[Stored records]
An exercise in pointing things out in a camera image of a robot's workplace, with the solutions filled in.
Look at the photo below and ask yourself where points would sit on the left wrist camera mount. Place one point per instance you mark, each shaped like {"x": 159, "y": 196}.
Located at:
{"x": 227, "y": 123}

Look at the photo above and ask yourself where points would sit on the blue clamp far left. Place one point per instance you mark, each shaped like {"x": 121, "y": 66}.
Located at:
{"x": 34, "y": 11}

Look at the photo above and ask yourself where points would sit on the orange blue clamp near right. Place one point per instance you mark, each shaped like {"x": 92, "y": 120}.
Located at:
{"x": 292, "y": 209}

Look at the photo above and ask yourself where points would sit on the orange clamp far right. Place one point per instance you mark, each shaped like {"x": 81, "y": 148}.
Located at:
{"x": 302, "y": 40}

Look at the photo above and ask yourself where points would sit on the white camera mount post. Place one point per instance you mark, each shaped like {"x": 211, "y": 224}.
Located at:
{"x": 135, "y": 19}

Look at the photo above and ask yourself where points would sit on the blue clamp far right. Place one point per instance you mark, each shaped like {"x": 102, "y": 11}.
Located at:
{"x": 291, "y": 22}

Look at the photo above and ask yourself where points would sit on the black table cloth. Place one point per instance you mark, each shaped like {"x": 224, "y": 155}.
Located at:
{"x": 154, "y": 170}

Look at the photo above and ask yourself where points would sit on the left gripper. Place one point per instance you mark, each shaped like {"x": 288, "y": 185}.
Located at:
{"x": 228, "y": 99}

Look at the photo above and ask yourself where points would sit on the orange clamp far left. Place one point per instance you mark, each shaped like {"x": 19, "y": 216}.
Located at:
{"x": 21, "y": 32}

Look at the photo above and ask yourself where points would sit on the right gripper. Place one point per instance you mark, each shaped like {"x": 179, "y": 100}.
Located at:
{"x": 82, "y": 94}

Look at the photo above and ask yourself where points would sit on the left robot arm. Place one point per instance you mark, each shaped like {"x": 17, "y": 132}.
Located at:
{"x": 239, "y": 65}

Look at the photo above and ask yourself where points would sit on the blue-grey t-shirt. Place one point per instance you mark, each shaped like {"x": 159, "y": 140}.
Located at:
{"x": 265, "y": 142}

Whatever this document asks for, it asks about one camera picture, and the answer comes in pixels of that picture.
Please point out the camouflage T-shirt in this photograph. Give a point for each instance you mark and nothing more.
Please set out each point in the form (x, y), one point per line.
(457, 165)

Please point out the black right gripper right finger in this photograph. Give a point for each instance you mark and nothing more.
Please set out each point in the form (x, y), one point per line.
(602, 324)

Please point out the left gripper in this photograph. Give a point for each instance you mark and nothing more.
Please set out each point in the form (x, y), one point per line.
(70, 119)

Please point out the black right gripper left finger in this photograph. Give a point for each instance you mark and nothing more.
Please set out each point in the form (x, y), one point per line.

[WHAT TO DO]
Please reproduce, exactly as they appear above, the lines from the line containing "orange clamp far left." up to and including the line containing "Whatever this document".

[TASK OUTPUT]
Look at the photo above and ask yourself where points would sit on the orange clamp far left. Place one point per instance you mark, each shaped like {"x": 19, "y": 216}.
Located at:
{"x": 21, "y": 32}

Look at the photo above and ask yourself where points would sit on the right gripper. Place one point per instance you mark, each shaped like {"x": 179, "y": 100}.
Located at:
{"x": 82, "y": 94}

Look at the photo above and ask yourself where points would sit on the left robot arm. Place one point per instance you mark, each shaped like {"x": 17, "y": 132}.
Located at:
{"x": 239, "y": 65}

Look at the photo above and ask yourself where points would sit on the blue-grey t-shirt. Place one point per instance you mark, each shaped like {"x": 159, "y": 140}.
Located at:
{"x": 265, "y": 142}

Whatever this document asks for, it asks about one camera picture, and the answer comes in pixels of that picture.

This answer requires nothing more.